If you don’t have access to witch hazel, the same effect can be gotten out of a vinegar-soaked sterile cotton swab, but most people find the witch hazel to be best for external hemroids.
If these home remedies do not start to get rid of external hemroids within one week, if any symptom gets worse after beginning treatment, or if the symptoms are interfering with daily life, see a doctor about your external hemroids immediately.
External Hemroid Treatment by Surgery:
There are a variety of surgeries available to treat external hemroids, and your doctor can help you decide which one is the correct surgery for YOUR external hemroids.
All medical surgeries for external hemroids basically work by cutting off the blood supply to the lump, and using the natural strength of scar tissue to make sure that the veins around the site of the external hemroid do not have the opportunity to enlarge again.
In all surgeries except full surgery, there will generally be a slight bit of rectal bleeding for about a week after the external hemroid surgery is performed. Taking frequent sitz baths after the surgery usually helps with discomfort, and many doctors recommend taking a non-steroidal anti inflammatory such as ibuprofen for four or five days both before and after the treatment to help with pain, swelling, and bleeding. Keep in mind that with any medical surgery, infection and ulceration is always a risk, and none of these external hemroids surgeries are any different in that regard.
However, the choice of surgery for external hemroids is more limited than for internal hemroids. The most common hemroid treatment, latex band ligation and the less common sclerotherapy, are both UNSUITABLE surgeries for use with external hemroids
The procedure used is hemorrhoidectomy, wherein you are generally placed under anesthesia and have the external hemroids surgically removed.
This external hemroids surgery can be performed with either traditional scalpels or lasers, though which option is best is still a matter of hot debate.
Bleeding and infection are less of a risk with lasers, but lasers can cause very deep tissue scarring and no studies have been done to prove that they actually work better on external hemroids in comparison to surgery performed with properly sterilized instruments.
While this external hemroids surgery is usually done with no hospital stay, your doctor may instruct you to take a couple of days of bed rest. This is the best method to use if the external hemroids are quite severe or if they’ve come back after treatment with other procedures.
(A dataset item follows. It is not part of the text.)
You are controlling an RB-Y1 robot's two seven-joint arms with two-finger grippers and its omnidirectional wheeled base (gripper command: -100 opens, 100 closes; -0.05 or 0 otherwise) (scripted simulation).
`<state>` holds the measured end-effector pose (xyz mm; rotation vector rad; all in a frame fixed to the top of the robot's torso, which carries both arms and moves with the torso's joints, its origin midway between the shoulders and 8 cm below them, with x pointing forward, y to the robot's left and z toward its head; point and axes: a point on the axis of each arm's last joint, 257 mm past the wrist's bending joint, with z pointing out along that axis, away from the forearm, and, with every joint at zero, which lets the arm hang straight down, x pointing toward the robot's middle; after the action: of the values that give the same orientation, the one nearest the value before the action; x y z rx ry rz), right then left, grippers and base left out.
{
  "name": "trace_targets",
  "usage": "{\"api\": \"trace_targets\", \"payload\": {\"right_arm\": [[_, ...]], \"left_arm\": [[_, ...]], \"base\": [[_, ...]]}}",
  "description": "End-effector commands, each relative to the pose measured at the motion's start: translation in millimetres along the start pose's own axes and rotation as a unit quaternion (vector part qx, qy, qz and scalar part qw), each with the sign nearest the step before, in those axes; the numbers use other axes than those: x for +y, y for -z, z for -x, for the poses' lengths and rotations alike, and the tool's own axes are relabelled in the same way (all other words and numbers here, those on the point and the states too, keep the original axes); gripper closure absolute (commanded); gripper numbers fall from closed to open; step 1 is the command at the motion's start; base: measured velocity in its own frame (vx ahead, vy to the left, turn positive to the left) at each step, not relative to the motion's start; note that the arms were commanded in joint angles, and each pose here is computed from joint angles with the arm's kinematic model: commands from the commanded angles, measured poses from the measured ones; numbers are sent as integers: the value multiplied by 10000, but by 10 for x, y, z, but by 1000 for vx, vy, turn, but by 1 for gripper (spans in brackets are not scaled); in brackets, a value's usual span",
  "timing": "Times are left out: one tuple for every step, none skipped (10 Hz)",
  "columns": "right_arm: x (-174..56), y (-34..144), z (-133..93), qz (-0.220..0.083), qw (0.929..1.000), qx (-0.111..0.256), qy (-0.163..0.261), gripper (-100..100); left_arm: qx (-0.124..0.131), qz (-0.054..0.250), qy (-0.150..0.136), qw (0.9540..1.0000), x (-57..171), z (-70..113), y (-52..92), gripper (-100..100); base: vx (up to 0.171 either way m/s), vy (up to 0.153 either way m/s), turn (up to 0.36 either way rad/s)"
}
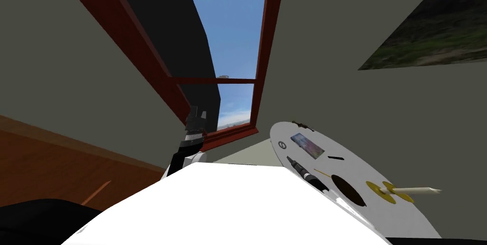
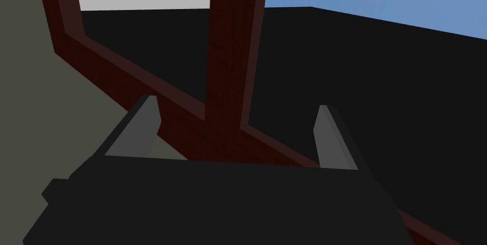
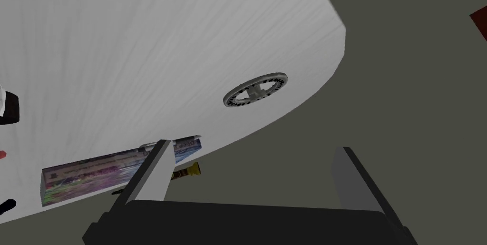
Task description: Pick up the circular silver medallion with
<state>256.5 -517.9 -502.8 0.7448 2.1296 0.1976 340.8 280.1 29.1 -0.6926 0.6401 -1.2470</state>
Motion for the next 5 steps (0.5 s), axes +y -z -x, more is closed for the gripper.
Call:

Again, maintain open and honest communication with your doctor to find the best external hemroids treatment for you.
External Hemroids In Summary:
External hemroids are usually a relatively mild health problem, and the home treatments are usually the most effective ones.
Using over the counter creams and salves for external hemroids relief also helps whether you’ve chosen a doctor-administered procedure or not, but you should stop using them after the treatment.
For any external hemroid medical procedure to be effective, you usually have to make a commitment to practice things like diet change anyway, so it’s best to start there.
After all, by making a commitment to eating better and exercising more, you’re helping more than just your external hemroids.
Research and main write by Loni L. Ice, editing by D. S. Urquhart.
Main book reference “Taber’s Cyclopedic Medical Dictionary” F.A. Davis Company, Philadelphia, 1997 + several more modern references.
External Hemroids Spelling:
External hemroids can also be spelt as external hemorrhoids, incorrectly as external hemorroids and many other variations thereof.